插件还可以注册会话内 slash command,这些命令既可在 CLI 中使用,也可在 Telegram、Discord 等网关平台中使用:

def _handle_status(raw_args: str) -> str:
if raw_args.strip() == "help":
return "Usage: /mystatus [help|check]"
return "Plugin status: all systems nominal"

def register(ctx):
ctx.register_command(
"mystatus",
handler=_handle_status,
description="Show plugin status",
)
ParameterTypeDescription
namestr不带前导斜杠的命令名
handlerCallable[[str], str | None]接收原始参数字符串,也可以是 async
descriptionstr展示在 /help、自动补全和 Telegram bot 菜单中

register_cli_command() 的区别:

register_command()register_cli_command()
调用方式会话中的 /name终端中的 hermes name
生效范围CLI 会话、Telegram、Discord 等仅终端
Handler 接收原始参数字符串argparse Namespace
适用场景诊断、状态、快速操作复杂子命令树、安装向导
提示

本指南覆盖的是通用插件(工具、hooks、slash commands、CLI commands)。
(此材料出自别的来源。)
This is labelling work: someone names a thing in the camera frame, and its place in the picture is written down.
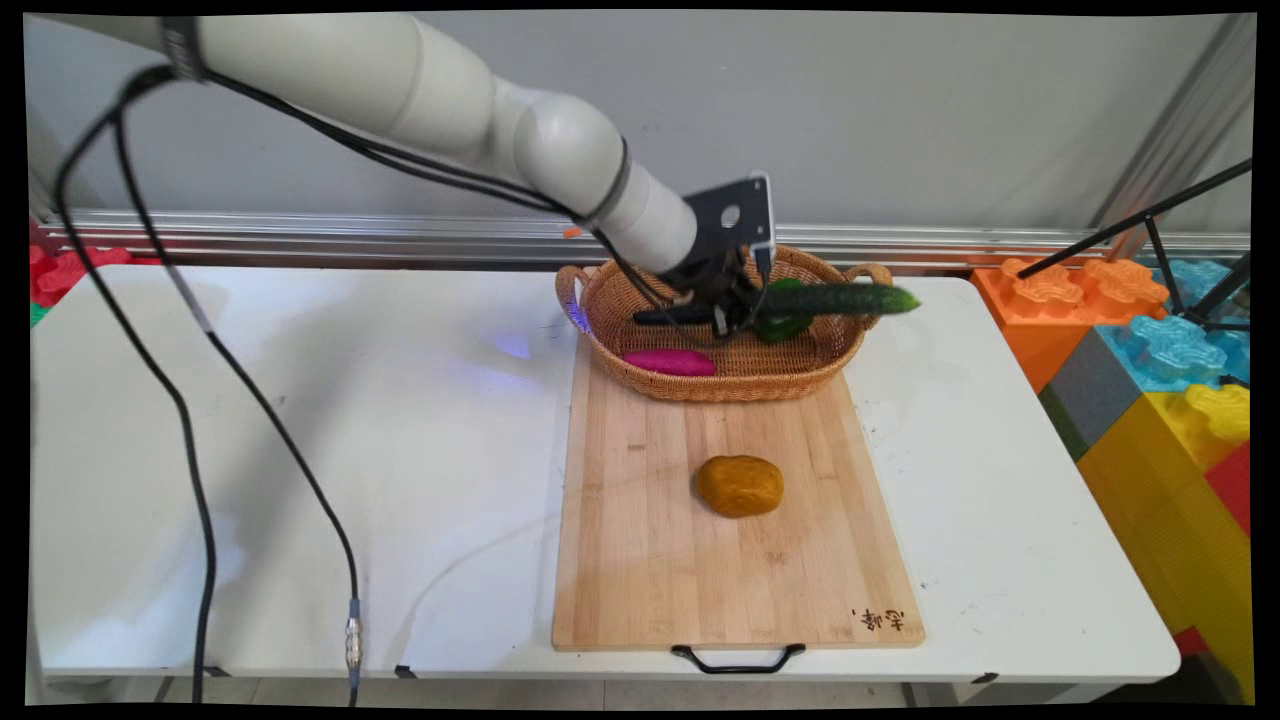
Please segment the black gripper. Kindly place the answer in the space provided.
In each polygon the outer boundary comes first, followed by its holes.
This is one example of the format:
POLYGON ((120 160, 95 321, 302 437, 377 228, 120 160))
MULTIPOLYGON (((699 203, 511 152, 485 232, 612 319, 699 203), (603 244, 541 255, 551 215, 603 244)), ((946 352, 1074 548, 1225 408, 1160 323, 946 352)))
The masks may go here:
POLYGON ((677 293, 663 311, 676 327, 707 325, 717 340, 750 331, 763 314, 769 286, 754 284, 748 274, 748 256, 730 250, 662 274, 662 282, 677 293))

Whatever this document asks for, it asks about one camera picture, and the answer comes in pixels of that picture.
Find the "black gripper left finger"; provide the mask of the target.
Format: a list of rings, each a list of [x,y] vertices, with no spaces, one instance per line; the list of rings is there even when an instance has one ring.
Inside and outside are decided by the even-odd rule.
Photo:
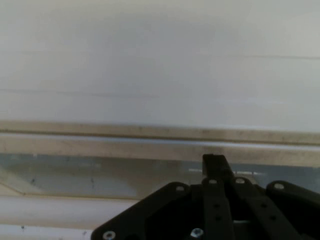
[[[200,184],[171,182],[96,228],[93,240],[234,240],[223,155],[202,157]]]

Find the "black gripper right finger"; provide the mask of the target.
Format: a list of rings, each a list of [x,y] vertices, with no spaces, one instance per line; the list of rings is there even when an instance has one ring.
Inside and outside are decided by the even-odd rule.
[[[318,240],[320,195],[273,181],[262,188],[246,178],[226,182],[228,240]]]
对于更专门的插件类型,请参阅:

通过 pip 分发

如果你想把插件作为 Python 包公开发布,可以在 pyproject.toml 中声明 entry point:

[project.entry-points."hermes_agent.plugins"]
my-plugin = "my_plugin_package"
pip install hermes-plugin-calculator

常见错误

Handler 没返回 JSON 字符串:

# Wrong
def handler(args, **kwargs):
return {"result": 42}

# Right
def handler(args, **kwargs):
return json.dumps({"result": 42})

Handler 缺少 **kwargs

# Wrong
def handler(args):
...

# Right
def handler(args, **kwargs):
...

Handler 抛异常:

# Wrong
def handler(args, **kwargs):
result = 1 / int(args["value"])
return json.dumps({"result": result})

# Right
def handler(args, **kwargs):
try:
result = 1 / int(args.get("value", 0))
return json.dumps({"result": result})
except Exception as e:
return json.dumps({"error": str(e)})

Schema 描述过于模糊:

# Bad
"description": "Does stuff"

# Good
"description": "Evaluate a mathematical expression. Use for arithmetic, trig, logarithms. Supports: +, -, *, /, **, sqrt, sin, cos, log, pi, e."